In [None]:
!pip install -U langchain langchain_openai ragas sentence_transformers chromadb datasets lighthouz

## Import necessary libraries

In [1]:
import os
import pandas as pd
from datasets import load_dataset, Dataset
from langchain.document_loaders import WebBaseLoader
from dotenv import load_dotenv, find_dotenv
from langchain.indexes import VectorstoreIndexCreator
from langchain.chains import RetrievalQA
from langchain.chat_models import ChatOpenAI
from langchain.vectorstores import Chroma
from langchain_openai import OpenAIEmbeddings
from langchain.text_splitter import TokenTextSplitter
import requests
from langchain import LLMChain
import seaborn as sns
from bs4 import BeautifulSoup
from langchain.chat_models import ChatOpenAI
from langchain.chains import QAGenerationChain
from langchain.output_parsers.json import parse_json_markdown
from langchain.llms import OpenAI
from langchain import PromptTemplate, LLMChain
from sentence_transformers import SentenceTransformer
from sentence_transformers import util
# from ragas.langchain.evalchain import RagasEvaluatorChain

from ragas import evaluate
from ragas.metrics import (
    faithfulness,
    answer_relevancy,
    context_recall,
    context_precision,
)

  from .autonotebook import tqdm as notebook_tqdm


### OpenAI api key

1. Run nano ~/.env
2. OPENAI_API_KEY = "your open ai api key"

In [2]:
# read local .env file

_ = load_dotenv(find_dotenv()) 

### Step 1: Generate chunks of data

1.   Load the data science dojo page. 
2.   Select a chunk size and chunk overlap size
3.   Split the entire page using TokenTextSplitter
4.   Use openai to create embeddings for each split


In [3]:
# load the Wikipedia page
loader = WebBaseLoader("https://datasciencedojo.com/blog/open-source-llms-for-enterprises-benefits/")

data = loader.load()
chunk_size = 4000
chunk_overlap = 200
text_splitter = TokenTextSplitter(chunk_size=chunk_size, chunk_overlap=chunk_overlap)

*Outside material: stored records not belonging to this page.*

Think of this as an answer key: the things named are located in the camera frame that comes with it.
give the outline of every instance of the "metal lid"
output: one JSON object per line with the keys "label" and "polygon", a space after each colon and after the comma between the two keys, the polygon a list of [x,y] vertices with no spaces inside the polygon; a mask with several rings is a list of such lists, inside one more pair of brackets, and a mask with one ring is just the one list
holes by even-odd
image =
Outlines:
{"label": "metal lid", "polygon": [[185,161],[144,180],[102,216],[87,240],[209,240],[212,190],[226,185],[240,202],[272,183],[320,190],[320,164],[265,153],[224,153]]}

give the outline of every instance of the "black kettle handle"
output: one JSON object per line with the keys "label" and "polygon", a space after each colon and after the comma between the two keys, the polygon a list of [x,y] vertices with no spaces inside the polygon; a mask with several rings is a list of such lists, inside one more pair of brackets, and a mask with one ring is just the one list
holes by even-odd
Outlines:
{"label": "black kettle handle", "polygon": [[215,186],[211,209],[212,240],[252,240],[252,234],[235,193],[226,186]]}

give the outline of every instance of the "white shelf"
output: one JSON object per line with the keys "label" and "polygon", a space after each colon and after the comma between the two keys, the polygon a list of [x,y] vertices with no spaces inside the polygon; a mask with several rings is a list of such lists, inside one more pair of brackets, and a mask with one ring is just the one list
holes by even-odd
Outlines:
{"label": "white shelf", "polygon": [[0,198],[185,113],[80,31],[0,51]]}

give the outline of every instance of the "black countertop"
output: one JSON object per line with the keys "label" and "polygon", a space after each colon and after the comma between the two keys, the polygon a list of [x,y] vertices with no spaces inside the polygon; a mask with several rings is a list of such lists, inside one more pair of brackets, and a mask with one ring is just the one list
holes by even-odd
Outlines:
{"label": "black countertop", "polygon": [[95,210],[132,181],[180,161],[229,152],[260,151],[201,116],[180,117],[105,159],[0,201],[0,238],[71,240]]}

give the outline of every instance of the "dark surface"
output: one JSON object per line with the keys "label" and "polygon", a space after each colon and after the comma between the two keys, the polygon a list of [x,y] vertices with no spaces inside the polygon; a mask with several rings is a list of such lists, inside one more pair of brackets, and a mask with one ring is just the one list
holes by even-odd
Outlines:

#split the document as per chunksize and chunkoverlap
splitdocument = text_splitter.split_documents(data)

#create embeddings
embeddings = OpenAIEmbeddings()

### Step 2: Generate Questions and Ground truth answers

The prompt below instructs the LLM to generate a question for each given chunk, and also generate an answer to the question. The answer is returned in a json format. 

In [4]:
qa_template = """ Please generate a meaningful question whose answer is present in the given paragraph.
Also generate the answer to the question using the information in the given paragraph. Don't generate extra information not present in the given paragraph.


Example 1:

Paragraph: The Moon is in geophysical terms a planetary-mass object or satellite planet. It has a mass that amounts to 1.2% of Earth's, and a diameter that is roughly one-quarter of Earth's or with 3,474 km (2,159 mi) about as wide as Australia.[17] Within the Solar System it is the most massive and largest satellite in relation to its parent planet, the fifth most massive and largest moon overall, and more massive and larger than all known dwarf planets.
Output:
{{
    "Q": "How does the Moon's mass and size compare to Earth's?",
    "A": "The Moon, in geophysical context, is considered a planetary-mass object, possessing about 1.2% of the Earth's mass. Its diameter is roughly one-quarter that of Earth's, measuring approximately 3,474 kilometers, which is nearly equivalent to the width of Australia. "
}}

Example 2:

Paragraph: Mars is the fourth planet from the Sun. The surface of Mars is orange-red because it is covered in iron(III) oxide dust, giving it the nickname "the Red Planet".[21][22] Mars is among the brightest objects in Earth's sky and its high-contrast albedo features have made it a common subject for telescope viewing. It is classified as a terrestrial planet and is the second smallest of the Solar System's planets with a diameter of 6,779 km (4,212 mi). In terms of orbital motion, a Martian solar day (sol) is equal to 24.5 hours and a Martian solar year is equal to 1.88 Earth years (687 Earth days). Mars has two natural satellites that are small and irregular in shape: Phobos and Deimos.
Output:
{{
    "Q": "What are the two natural satellites of Mars? ,
    "A": "The two natural satellites of Mars are Phobos and Deimos."
}}

## PARAGRAPH:
{paragraph}


## OUTPUT FORMAT:
{{
    "Q": "$Question",
    "A": "$Answer"
}}

"""

In [5]:
## chain for generating the QA
qa_prompt = PromptTemplate(template=qa_template, input_variables=["paragraph"])
llm_chain = LLMChain(prompt=qa_prompt, llm = ChatOpenAI(temperature=0, model_name='gpt-4-turbo-preview'))

  warn_deprecated(


In [6]:
## Let's take the top 2 splits only
def generate_qa(splitdocument):
    qa_generated = {'chunk': [], 'questions': [], 'ground_truths': []}
    for i in range(2):
        output = llm_chain.run(paragraph= splitdocument[i].page_content)   
        parsed_output = parse_json_markdown(output.strip())
        qa_generated['chunk'].append(i)
        qa_generated['questions'].append(parsed_output["Q"])
        qa_generated['ground_truths'].append(parsed_output["A"])
    return qa_generated

In [7]:
get_qa_generated = generate_qa(splitdocument)

  warn_deprecated(


In [8]:
df = pd.DataFrame(get_qa_generated)

In [9]:
df

Unnamed: 0,chunk,questions,ground_truths
0,0,What are the benefits and challenges of using ...,The benefits of using open-source LLMs include...
1,1,How many individuals follow the LinkedIn newsl...,"Over 95,000 individuals trust the LinkedIn new..."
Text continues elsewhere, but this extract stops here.